Is there a way to set num_env_steps_sampled?

  • Low: It annoys or frustrates me for a moment.

I’m now trying to train a PPO agent in custom env, the step() will cost about 3min.

algo = PPOConfig()
algo = algo.environment(env =CustomEnv)
algo = algo.framework('torch').build().train()

I notice that in result of train there has num_env_steps_sampled

...
num_agent_steps_sampled: 4000
num_agent_steps_trained: 4000
num_env_steps_sampled: 4000
num_env_steps_trained: 4000
num_env_steps_sampled_this_iter: 4000
num_env_steps_trained_this_iter: 4000
timesteps_total: 4000
num_steps_trained_this_iter: 4000
...

Is there a way to set num_env_steps_sampled?(for PPO and other built-in algorithms)
What’s the best practice of training in expensive step() env?

Hi @radillus ,

The amount of steps sampled at minimum is mainly determined by the rollout_fragment_length, the number of envs per rollout worker and the number of workers. RLlib does not check if a maximum is reached on every step.

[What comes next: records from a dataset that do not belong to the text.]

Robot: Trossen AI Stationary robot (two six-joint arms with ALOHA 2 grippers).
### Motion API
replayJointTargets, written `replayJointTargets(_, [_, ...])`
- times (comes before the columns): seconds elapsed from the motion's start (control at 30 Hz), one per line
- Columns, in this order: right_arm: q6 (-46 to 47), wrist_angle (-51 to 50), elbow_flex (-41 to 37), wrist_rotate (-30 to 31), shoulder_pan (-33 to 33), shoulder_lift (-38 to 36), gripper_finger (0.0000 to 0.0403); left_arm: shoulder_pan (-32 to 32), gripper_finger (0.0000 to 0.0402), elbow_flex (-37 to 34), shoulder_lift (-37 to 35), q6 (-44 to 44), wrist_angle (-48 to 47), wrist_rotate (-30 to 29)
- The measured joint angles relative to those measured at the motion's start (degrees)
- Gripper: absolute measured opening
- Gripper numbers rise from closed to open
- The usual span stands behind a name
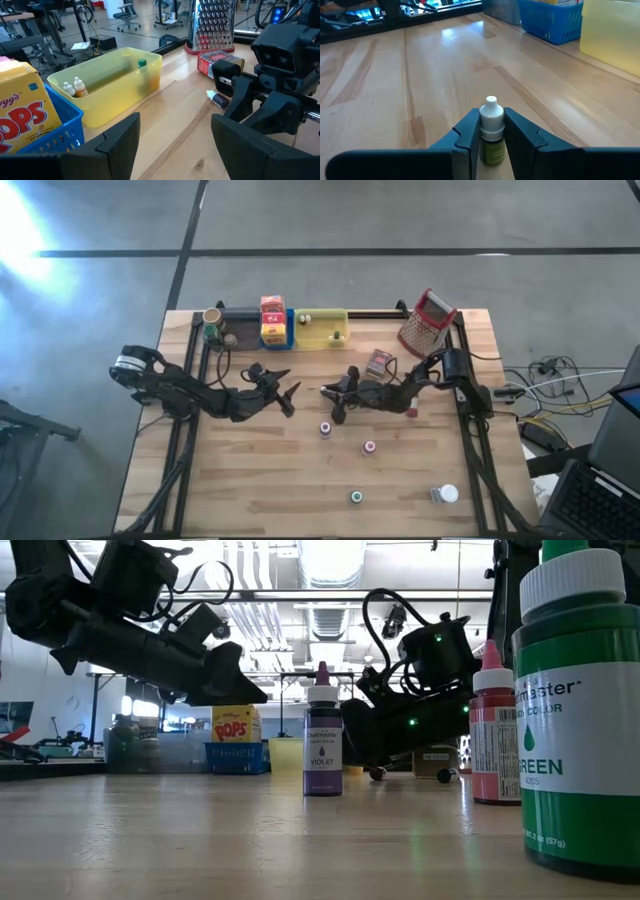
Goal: Pick & Place Kitchen Items
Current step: Put the small light green food coloring bottle into the yellow bin
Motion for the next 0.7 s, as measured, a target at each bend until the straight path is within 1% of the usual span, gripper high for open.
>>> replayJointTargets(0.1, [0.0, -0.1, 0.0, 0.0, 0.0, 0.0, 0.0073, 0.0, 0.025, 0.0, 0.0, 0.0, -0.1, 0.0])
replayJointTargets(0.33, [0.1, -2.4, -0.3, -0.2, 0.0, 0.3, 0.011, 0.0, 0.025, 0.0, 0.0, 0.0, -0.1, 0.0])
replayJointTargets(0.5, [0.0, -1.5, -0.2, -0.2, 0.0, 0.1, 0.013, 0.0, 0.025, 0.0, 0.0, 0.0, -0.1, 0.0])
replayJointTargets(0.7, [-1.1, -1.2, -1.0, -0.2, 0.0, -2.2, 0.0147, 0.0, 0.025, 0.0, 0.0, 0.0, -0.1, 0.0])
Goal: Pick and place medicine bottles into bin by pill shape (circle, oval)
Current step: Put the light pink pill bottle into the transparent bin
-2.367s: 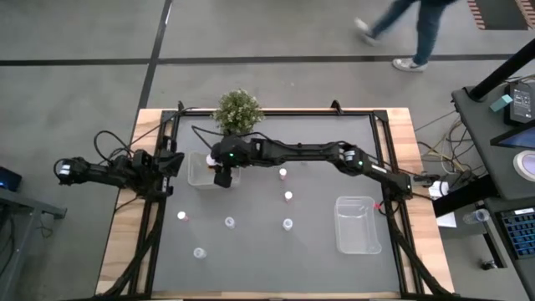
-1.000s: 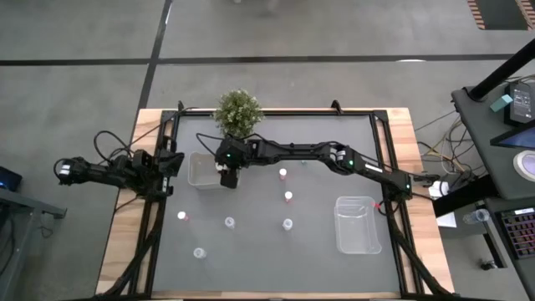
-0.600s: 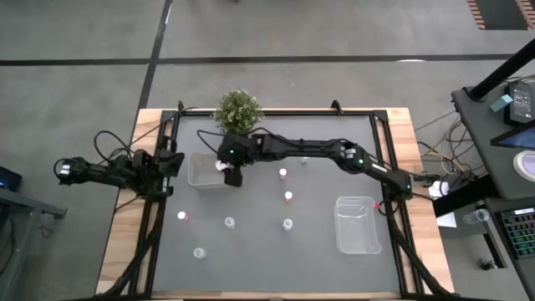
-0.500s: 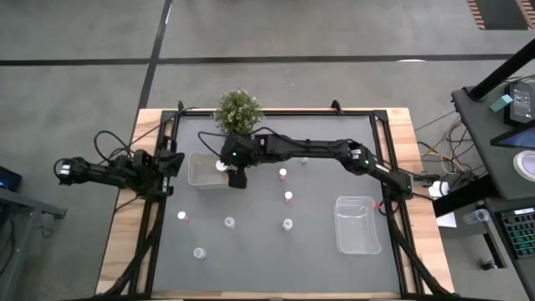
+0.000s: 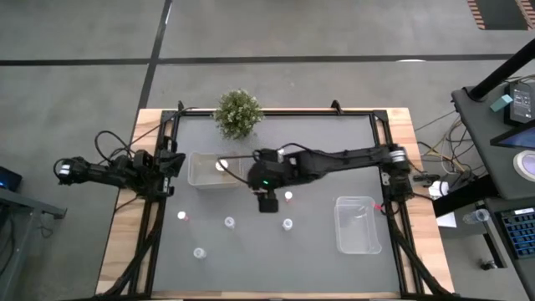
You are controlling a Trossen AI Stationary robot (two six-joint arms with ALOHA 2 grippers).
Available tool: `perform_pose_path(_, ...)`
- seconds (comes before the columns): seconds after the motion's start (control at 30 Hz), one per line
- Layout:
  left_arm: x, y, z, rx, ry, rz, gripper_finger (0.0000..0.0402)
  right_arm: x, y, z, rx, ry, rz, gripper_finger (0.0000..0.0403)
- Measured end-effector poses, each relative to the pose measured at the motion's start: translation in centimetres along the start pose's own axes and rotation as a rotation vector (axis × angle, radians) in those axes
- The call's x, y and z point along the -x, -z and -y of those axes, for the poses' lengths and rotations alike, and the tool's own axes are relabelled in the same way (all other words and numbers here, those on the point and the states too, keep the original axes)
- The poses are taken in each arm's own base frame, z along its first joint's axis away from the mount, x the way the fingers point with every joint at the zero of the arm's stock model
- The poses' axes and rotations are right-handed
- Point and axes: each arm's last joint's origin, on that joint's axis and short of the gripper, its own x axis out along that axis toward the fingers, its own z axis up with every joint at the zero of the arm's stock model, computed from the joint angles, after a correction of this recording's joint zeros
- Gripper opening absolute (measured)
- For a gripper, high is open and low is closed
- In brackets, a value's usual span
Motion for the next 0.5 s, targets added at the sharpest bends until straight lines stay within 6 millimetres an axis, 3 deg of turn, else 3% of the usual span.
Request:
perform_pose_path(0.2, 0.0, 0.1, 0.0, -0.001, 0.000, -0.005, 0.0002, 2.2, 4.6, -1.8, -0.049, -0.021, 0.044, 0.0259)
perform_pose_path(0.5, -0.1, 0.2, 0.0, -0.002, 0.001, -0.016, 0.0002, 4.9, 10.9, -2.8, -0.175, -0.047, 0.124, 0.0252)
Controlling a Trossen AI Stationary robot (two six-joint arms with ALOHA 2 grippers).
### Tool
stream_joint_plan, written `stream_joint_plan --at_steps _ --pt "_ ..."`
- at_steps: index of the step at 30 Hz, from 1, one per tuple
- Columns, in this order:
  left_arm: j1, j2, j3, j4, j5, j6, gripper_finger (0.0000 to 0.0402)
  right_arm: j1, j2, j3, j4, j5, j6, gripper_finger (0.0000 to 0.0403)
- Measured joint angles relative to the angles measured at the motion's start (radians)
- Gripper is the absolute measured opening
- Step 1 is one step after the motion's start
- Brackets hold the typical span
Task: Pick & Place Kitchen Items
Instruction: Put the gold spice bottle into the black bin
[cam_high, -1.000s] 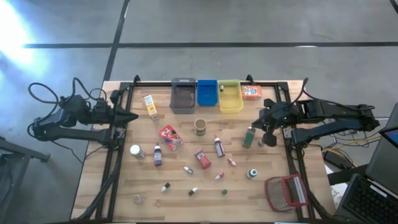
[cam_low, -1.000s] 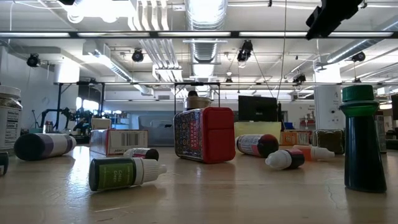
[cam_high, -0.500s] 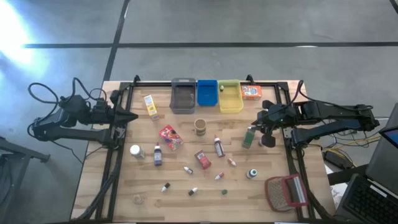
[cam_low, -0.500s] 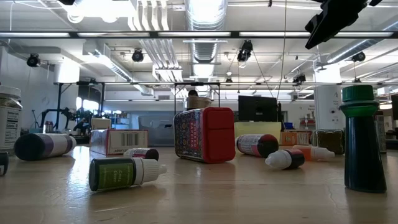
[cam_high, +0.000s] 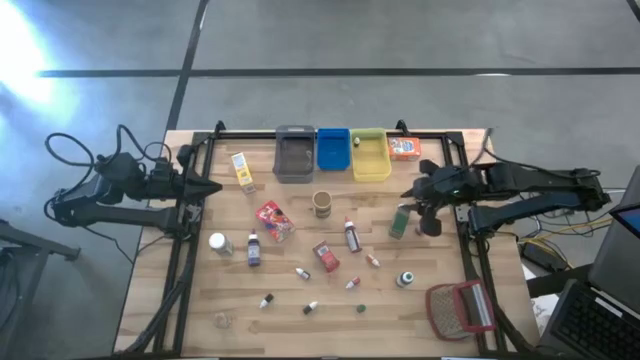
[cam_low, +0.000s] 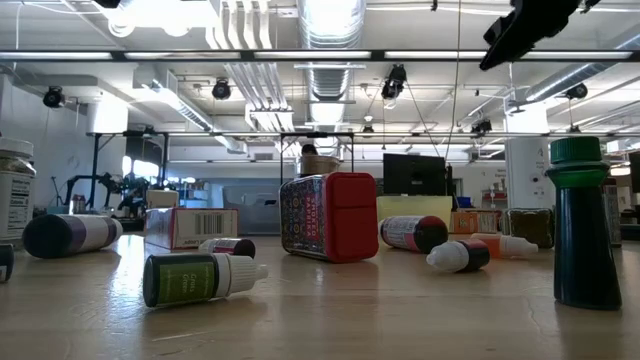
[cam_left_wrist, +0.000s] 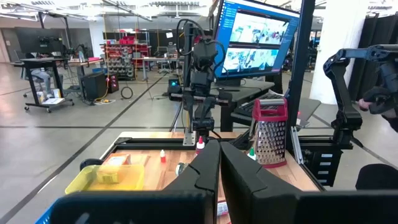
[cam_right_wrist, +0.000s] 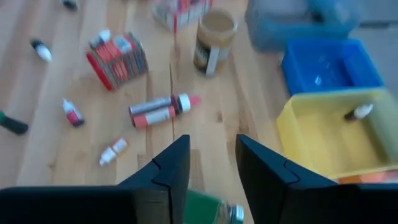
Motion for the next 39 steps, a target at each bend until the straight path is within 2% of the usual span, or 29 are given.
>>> stream_joint_plan --at_steps 8,15,19,23,31,39 --pt "0.0 0.0 0.0 0.0 0.0 0.0 0.0019 -0.014 -0.298 -0.04 0.032 0.012 -0.01 0.0151" --pt "0.0 0.0 0.0 0.0 0.0 0.0 0.0019 -0.019 -0.595 -0.146 0.025 0.152 0.034 0.017" --pt "0.0 0.0 0.0 0.0 0.0 0.0 0.0019 -0.019 -0.743 -0.192 0.008 0.159 0.031 0.0181" --pt "0.0 0.0 0.0 0.0 0.0 0.0 0.0019 -0.019 -0.84 -0.179 0.017 0.16 0.03 0.019" --pt "0.0 0.0 0.0 -0.001 0.0 0.0 0.0019 -0.019 -0.804 -0.106 -0.008 0.163 0.027 0.0201" --pt "0.0 0.001 0.0 -0.002 0.0 0.0 0.0019 -0.019 -0.75 -0.087 -0.009 0.163 0.026 0.0182"
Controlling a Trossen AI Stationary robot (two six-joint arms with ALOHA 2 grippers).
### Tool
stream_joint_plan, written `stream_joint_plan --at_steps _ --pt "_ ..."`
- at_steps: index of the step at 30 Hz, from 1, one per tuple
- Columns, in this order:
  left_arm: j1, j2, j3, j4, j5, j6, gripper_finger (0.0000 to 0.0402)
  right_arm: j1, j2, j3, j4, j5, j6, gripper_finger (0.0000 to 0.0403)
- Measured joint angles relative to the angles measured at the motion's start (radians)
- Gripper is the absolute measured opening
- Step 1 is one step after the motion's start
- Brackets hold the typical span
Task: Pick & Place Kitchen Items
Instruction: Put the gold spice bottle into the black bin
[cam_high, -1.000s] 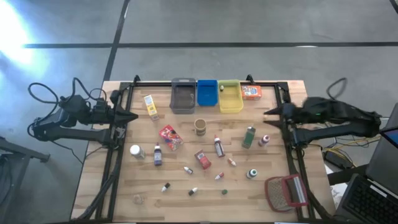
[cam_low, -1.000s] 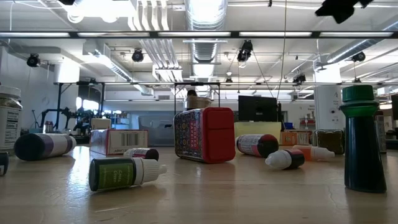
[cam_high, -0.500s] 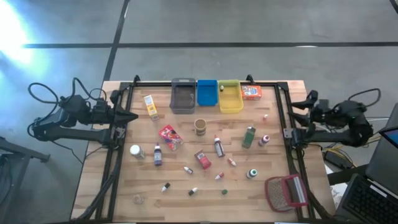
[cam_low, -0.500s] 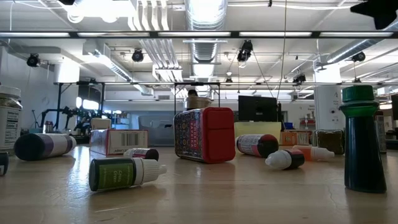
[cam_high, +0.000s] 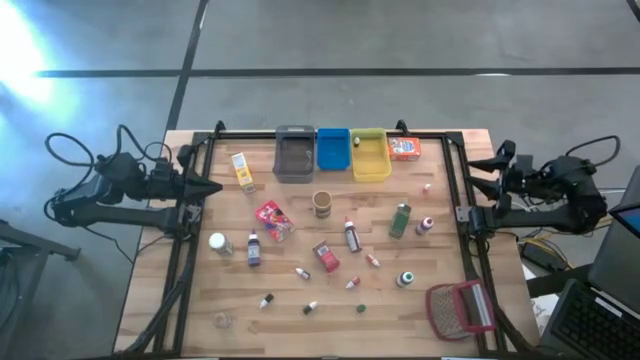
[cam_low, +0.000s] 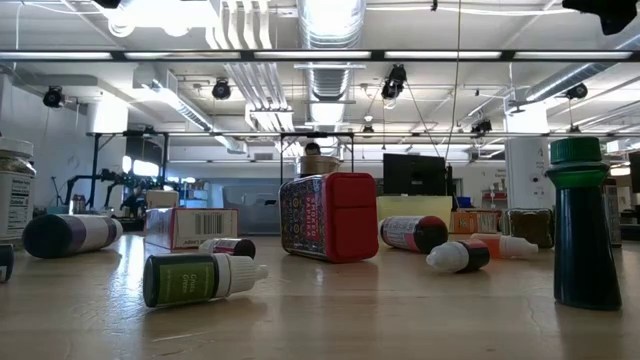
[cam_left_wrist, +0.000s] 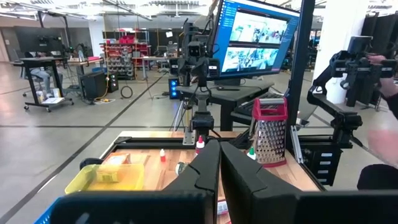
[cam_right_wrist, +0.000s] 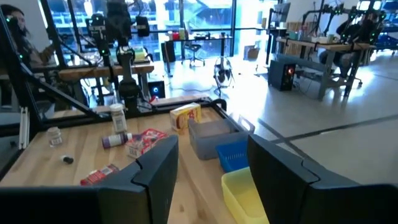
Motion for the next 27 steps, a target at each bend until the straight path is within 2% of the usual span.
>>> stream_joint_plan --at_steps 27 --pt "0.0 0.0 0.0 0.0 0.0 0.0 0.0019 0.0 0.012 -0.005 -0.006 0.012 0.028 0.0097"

The rollout workers just collect the fragments and once send them back to the main Algorithm instance.

Then, the number of samples that are sampled on each iteration is also bound by the batch size.
RLlib will collect at least as many samples as the batch size dictates.

Play around with these numbers to see what happens if you are not clear about it :slight_smile: